Krebs nimmt in Luxemburg nicht spektakulär zu. Auskunft über Risiken und Behandlungserfolge aber kann erst das nationale Krebsregister geben

Krebs im Gespräch

d'Lëtzebuerger Land du 30.11.2012

Haben auch Sie den Eindruck, dass in Luxemburg die Zahl der Krebsfälle zunimmt? Und dass vielleicht immer häufiger auch relativ junge Menschen daran erkranken?
Fachärzte und Gesundheitsforscher wissen, dass diese Auffassung besteht. Aus dem Ausland kommen überdies ziemlich beängstigende Zahlen. Für Frankreich zum Beispiel weist das Institut de recherche et de documentation en économie de la santé (Irdes) aus, dass die Zahl der Krebskranken zwischen 1997 und 2009 um rund 50 Prozent gestiegen sei. Könnte die Situation in Luxemburg sich nicht ähnlich verhalten?
Schon möglich, aber das ist gar nicht leicht zu sagen. Genau genommen, kann das bisher niemand wissen. „Klar hat über die Jahre die Zahl der Krebsfälle zugenommen“, sagt Guy Berchem, Onkologe am Centre hospitalier de Luxembourg. „Als ich vor zwanzig Jahren anfing, waren wir drei Krebsmediziner am CHL. Heute sind wir zu sechst und haben trotzdem alle Hände voll zu tun.“ Das sei kein Wunder: „Krebs ist vor allem eine Alterskrankheit und wenn die Bevölkerung altert, nimmt zwangsläufig die Krebswahrscheinlichkeit zu.“
Aber „krebskrank“ meint nicht dasselbe wie eine neue Erkrankung. Was Letztere angeht, ergibt sich für Luxemburg ein gar nicht mal so schreckliches Bild. Im nationalen Tumorregister am Laboratoire national de santé (LNS) werden rund 95 Prozent der neu entdeckten Krebsfälle mit Gewebe- und Blutproben erfasst.
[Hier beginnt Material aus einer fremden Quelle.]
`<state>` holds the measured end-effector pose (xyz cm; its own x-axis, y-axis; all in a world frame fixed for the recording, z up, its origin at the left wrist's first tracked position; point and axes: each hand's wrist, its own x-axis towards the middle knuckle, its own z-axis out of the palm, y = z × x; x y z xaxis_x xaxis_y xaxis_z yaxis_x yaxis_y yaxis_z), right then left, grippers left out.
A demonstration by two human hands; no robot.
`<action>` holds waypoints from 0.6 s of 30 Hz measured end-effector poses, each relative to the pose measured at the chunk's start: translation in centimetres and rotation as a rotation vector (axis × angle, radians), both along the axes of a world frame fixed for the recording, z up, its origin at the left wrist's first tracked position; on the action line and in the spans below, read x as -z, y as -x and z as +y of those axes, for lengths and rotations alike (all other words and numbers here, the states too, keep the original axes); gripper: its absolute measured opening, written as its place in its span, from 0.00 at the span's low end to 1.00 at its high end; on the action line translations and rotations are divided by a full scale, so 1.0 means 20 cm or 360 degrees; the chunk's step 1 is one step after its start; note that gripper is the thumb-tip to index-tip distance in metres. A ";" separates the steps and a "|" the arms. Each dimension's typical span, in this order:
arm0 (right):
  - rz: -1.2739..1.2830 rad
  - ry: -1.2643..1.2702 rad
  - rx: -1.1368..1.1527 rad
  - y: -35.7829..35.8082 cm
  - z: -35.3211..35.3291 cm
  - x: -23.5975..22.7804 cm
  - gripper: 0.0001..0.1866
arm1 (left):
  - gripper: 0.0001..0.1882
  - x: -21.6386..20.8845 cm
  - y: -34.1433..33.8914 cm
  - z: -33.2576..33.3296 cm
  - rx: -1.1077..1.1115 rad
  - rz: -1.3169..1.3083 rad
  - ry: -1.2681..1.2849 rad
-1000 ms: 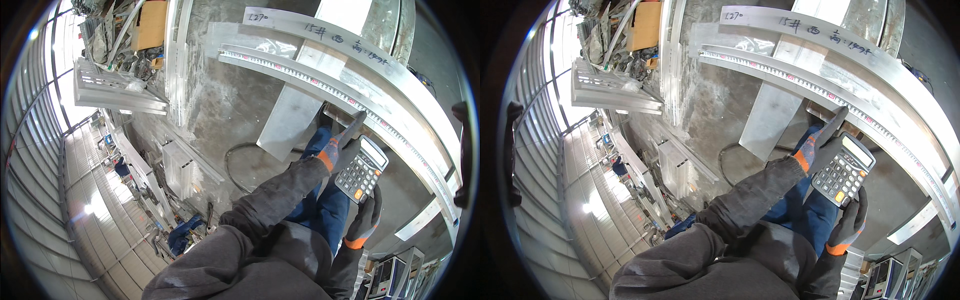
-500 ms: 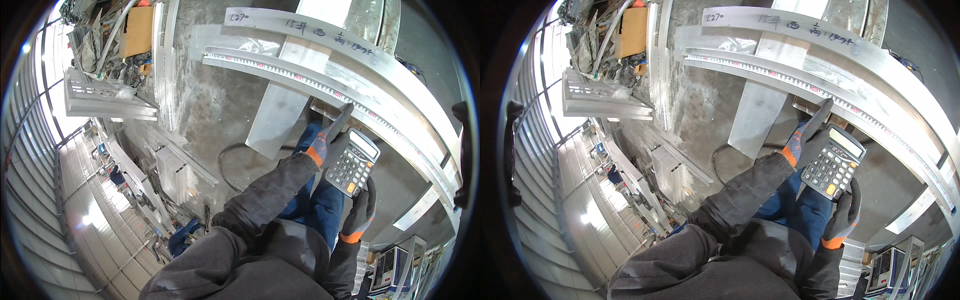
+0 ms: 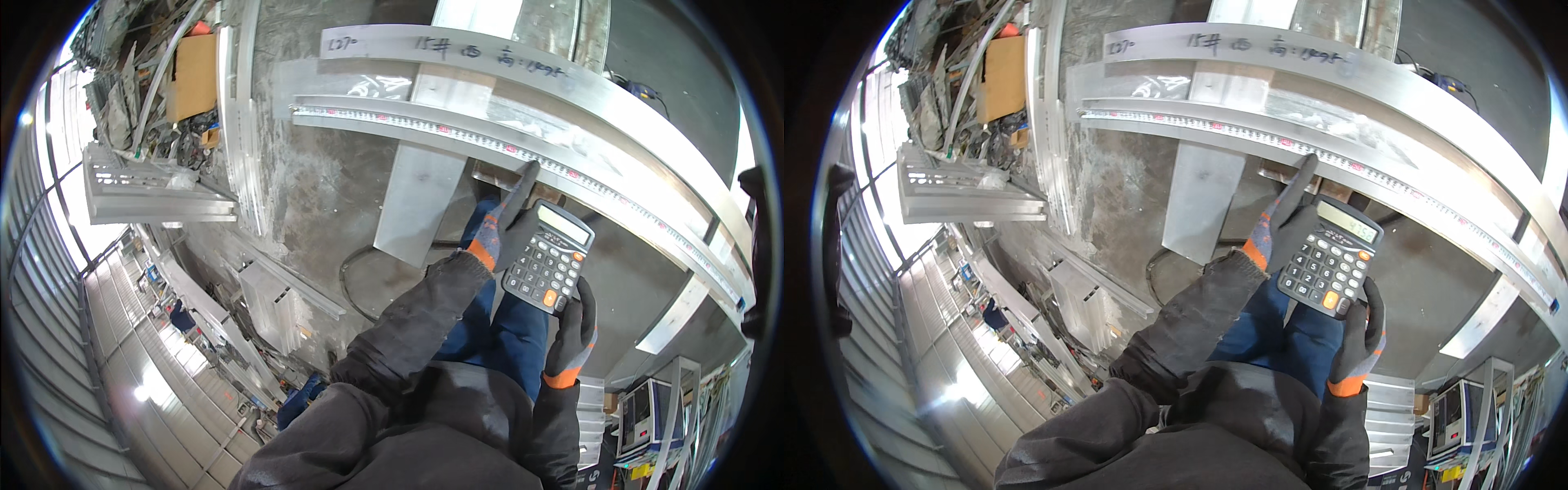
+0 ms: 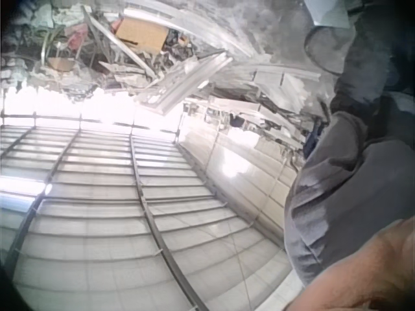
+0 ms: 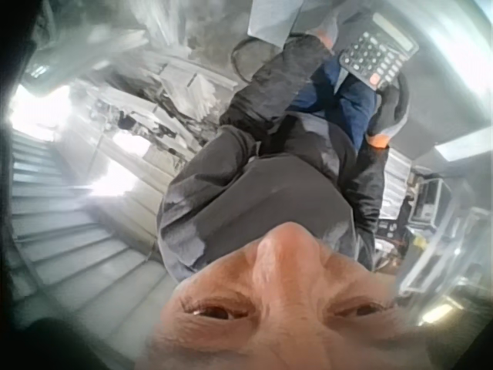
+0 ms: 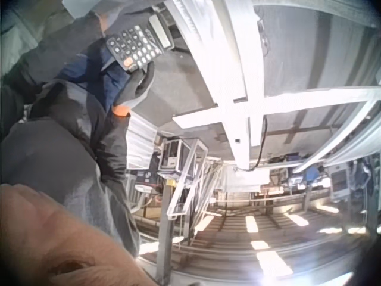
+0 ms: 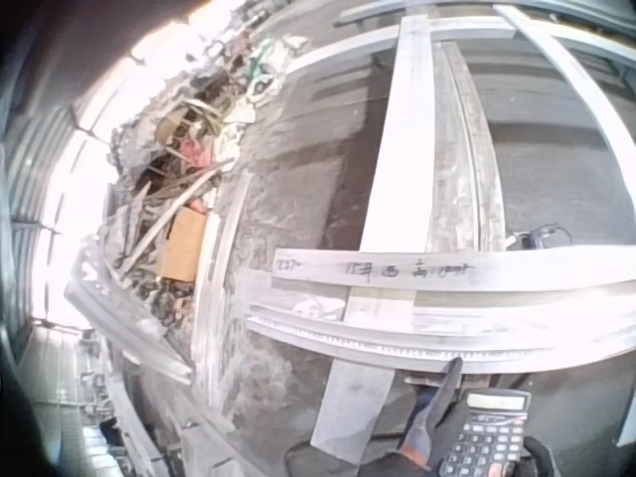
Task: The person measures a long metal profile with a tape measure, records values on a calculator, and marks the profile with a pencil. The person repeats this process for multiple sections of the profile.
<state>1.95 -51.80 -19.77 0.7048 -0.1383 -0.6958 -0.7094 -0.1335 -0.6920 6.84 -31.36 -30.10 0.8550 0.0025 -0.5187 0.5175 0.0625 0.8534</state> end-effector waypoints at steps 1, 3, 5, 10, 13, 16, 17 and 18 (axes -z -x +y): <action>0.0012 0.0024 -0.0040 0.00 0.00 0.00 0.25 | 0.41 -0.01 0.00 0.00 -0.0023 -0.0023 0.0025; 0.0028 0.0067 -0.0131 -0.01 -0.02 -0.02 0.23 | 0.38 -0.02 0.00 -0.01 -0.0105 -0.0133 0.0029; 0.0044 0.0061 -0.0116 -0.01 -0.02 -0.02 0.22 | 0.34 -0.01 0.00 -0.03 -0.0256 -0.0080 0.0117; 0.0119 -0.0078 0.0111 -0.01 -0.01 -0.02 0.23 | 0.38 -0.03 0.00 -0.01 -0.0110 0.0086 -0.0029; 0.0140 -0.0046 0.0091 -0.01 -0.01 -0.02 0.23 | 0.42 -0.04 -0.04 0.00 0.0054 0.0059 -0.0155; 0.0203 -0.0094 0.0159 -0.02 0.00 -0.03 0.23 | 0.42 -0.06 -0.05 0.01 0.0085 0.0218 -0.0132; 0.0217 -0.0078 0.0157 -0.03 0.00 -0.04 0.23 | 0.43 -0.06 -0.06 0.01 0.0097 0.0164 -0.0130; 0.0201 -0.0079 0.0152 -0.03 0.00 -0.04 0.23 | 0.43 -0.06 -0.06 0.00 0.0093 0.0111 -0.0153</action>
Seine Statistik reicht bis ins Jahr 1981 zurück ­– und sie zeigt: Damals wurden 1 016 Neuerkrankungen gezählt. 2009, im bisher letzten Berichtsjahr, waren es 2 097. Doch schon 2003 war die Zweitausender-Grenze überschritten worden. Seitdem schwankt die Zahl der neuen Fälle im Tumorregister um 2 100 – ohne spektakulär zu wachsen. „Die Annahme, es gebe viel mehr Krebs in Luxemburg, ist ein Irrtum“, resümiert LNS-Direktor René Scheiden.
Dass es in den Jahren, für die das Register die neuen Fälle noch nicht aufbereitet hat, einen ganz neuen Trend gegeben haben könnte, glauben Krebsfachärzte nicht. „Die Tendenz geht insgesamt wohl eher nach unten“, glaubt Guy Berchem. Carlo Bock, Onkologe an der Zitha-Klinik, sieht das ähnlich und rechnet mit einem Zuwachs vor allem bei ganz bestimmten Krebsarten.
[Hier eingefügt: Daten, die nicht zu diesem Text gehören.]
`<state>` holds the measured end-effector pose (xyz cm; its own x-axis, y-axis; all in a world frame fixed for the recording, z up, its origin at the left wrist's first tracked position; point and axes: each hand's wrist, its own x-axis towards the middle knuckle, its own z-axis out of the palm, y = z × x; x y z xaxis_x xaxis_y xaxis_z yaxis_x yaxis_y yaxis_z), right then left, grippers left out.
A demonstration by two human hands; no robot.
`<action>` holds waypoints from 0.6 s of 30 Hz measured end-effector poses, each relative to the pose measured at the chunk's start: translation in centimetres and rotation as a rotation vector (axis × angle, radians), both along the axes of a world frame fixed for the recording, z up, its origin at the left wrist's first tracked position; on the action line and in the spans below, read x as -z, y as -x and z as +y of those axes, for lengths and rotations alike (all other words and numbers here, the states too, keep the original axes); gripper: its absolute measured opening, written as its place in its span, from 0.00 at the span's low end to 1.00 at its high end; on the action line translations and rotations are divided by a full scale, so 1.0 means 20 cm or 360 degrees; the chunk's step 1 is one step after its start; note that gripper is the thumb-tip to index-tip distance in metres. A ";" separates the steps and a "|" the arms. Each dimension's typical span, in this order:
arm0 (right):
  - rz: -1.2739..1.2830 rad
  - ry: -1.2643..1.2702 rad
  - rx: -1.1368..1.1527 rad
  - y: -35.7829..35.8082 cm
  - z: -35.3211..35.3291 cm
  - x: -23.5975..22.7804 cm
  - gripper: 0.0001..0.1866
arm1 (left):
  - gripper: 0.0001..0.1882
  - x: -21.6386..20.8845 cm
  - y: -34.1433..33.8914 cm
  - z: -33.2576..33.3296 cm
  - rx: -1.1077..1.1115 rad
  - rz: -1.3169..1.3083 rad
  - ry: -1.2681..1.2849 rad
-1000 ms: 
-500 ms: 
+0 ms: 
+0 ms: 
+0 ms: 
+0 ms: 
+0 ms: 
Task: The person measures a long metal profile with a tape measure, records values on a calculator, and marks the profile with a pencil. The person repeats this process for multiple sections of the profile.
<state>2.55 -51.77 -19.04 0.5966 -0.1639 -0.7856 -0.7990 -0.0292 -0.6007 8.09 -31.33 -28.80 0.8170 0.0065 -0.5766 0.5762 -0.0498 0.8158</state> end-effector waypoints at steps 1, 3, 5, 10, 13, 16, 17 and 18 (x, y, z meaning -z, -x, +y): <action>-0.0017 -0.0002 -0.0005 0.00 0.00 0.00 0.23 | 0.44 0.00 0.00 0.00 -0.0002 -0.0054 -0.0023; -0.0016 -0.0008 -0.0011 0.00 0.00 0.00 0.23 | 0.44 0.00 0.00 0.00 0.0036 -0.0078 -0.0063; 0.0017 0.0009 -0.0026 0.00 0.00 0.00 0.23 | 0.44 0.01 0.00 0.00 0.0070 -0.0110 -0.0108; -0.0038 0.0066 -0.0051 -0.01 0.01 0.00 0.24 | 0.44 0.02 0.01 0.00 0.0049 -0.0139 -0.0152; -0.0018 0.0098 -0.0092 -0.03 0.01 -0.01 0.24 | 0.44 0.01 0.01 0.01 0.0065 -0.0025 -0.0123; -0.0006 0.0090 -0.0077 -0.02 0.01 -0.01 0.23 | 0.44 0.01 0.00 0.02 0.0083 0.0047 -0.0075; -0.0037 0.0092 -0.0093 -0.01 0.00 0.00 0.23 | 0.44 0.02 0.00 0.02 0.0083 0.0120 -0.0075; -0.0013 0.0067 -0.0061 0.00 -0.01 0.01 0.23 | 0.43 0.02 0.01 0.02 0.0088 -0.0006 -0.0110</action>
Aber die rund 2 000 neuen Fälle jährlich sind noch immer eine Menge. Daran und an der in den letzten Jahren immer stärker gewordenen Mediatisierung von Krebs und seinen Risiken könnte es liegen, dass in der Bevölkerung der Eindruck aufkommt, es gebe viel mehr Krebs: Als die Fondation Cancer 2002 in einer Umfrage die Wahrnehmung von Krebs in der Bevölkerung ermitteln ließ, gaben 62 Prozent der Befragten an, sie hätten Angst vor Krebs. Als die Erhebung fünf Jahre später wiederholt wurde, lag dieser Anteil bei 68 Prozent, und vielleicht wird er noch höher ausfallen, wenn die Stiftung Anfang nächsten Jahres die Ergebnisse einer dritten Auflage der Befragung vorstellen wird.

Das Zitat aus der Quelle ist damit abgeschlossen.